[Given material — start]

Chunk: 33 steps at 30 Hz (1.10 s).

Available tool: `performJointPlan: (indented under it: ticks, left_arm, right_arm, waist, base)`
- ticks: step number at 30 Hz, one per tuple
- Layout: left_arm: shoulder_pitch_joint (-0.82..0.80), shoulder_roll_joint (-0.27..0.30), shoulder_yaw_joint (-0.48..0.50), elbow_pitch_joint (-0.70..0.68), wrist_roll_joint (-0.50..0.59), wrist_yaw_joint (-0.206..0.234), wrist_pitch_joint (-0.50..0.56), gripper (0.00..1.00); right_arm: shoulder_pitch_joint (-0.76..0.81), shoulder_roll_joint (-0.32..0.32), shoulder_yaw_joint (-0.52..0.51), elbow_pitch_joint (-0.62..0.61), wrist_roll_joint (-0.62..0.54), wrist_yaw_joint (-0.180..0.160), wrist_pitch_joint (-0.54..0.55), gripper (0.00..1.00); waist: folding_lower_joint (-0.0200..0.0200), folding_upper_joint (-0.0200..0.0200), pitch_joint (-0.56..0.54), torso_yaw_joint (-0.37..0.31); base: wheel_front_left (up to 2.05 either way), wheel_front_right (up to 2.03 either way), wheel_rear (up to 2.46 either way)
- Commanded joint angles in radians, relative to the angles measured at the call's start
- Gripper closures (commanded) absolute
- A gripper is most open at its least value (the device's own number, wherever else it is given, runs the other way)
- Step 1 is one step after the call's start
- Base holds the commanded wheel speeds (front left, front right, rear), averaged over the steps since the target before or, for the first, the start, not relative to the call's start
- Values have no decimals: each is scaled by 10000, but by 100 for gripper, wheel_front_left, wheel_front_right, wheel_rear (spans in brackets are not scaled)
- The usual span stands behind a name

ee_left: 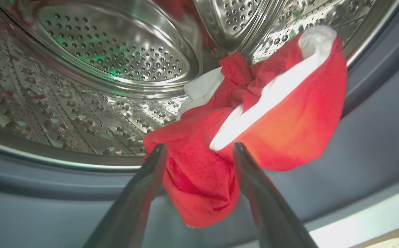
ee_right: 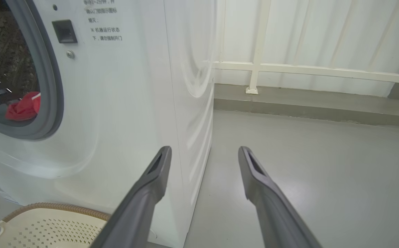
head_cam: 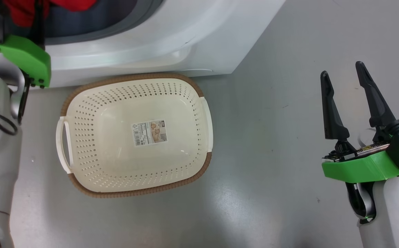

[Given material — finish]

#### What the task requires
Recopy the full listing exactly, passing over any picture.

#### Exercise output
Chunk: 33 steps at 30 Hz (1.10 s).

Available tool: `performJointPlan: (indented under it: ticks, left_arm, right_arm, waist, base)`
- ticks: step number at 30 Hz, one per tuple
- Layout: left_arm: shoulder_pitch_joint (-0.82..0.80), shoulder_roll_joint (-0.27..0.30), shoulder_yaw_joint (-0.48..0.50), elbow_pitch_joint (-0.70..0.68), wrist_roll_joint (-0.50..0.59), wrist_yaw_joint (-0.206..0.234), wrist_pitch_joint (-0.50..0.56), gripper (0.00..1.00); right_arm: shoulder_pitch_joint (-0.76..0.81), shoulder_roll_joint (-0.32..0.32), shoulder_yaw_joint (-0.52..0.51), elbow_pitch_joint (-0.62..0.61), wrist_roll_joint (-0.62..0.54), wrist_yaw_joint (-0.180..0.160), wrist_pitch_joint (-0.54..0.55), gripper (0.00..1.00); waist: folding_lower_joint (-0.0200..0.0200), folding_upper_joint (-0.0200..0.0200), pitch_joint (-0.56..0.54), torso_yaw_joint (-0.37..0.31); base: wheel_front_left (up to 2.05 either way), wheel_front_right (up to 2.03 either way), wheel_rear (up to 2.46 either way)
- Commanded joint angles in radians, relative to the angles measured at the call's start
- Gripper closures (commanded) absolute
- A gripper is most open at its least value (the device's own number, wherever else it is given, runs the other way)
- Step 1 is one step after the call's start
- Base holds the commanded wheel speeds (front left, front right, rear), averaged over the steps since the target before or, for the first, the start, not relative to the call's start
- Values have no decimals: each is scaled by 10000, but by 100 for gripper, wheel_front_left, wheel_front_right, wheel_rear (spans in brackets are not scaled)
- The usual span stands behind a name

ee_left: 
ee_right: 
head_cam: 

This completes the answer.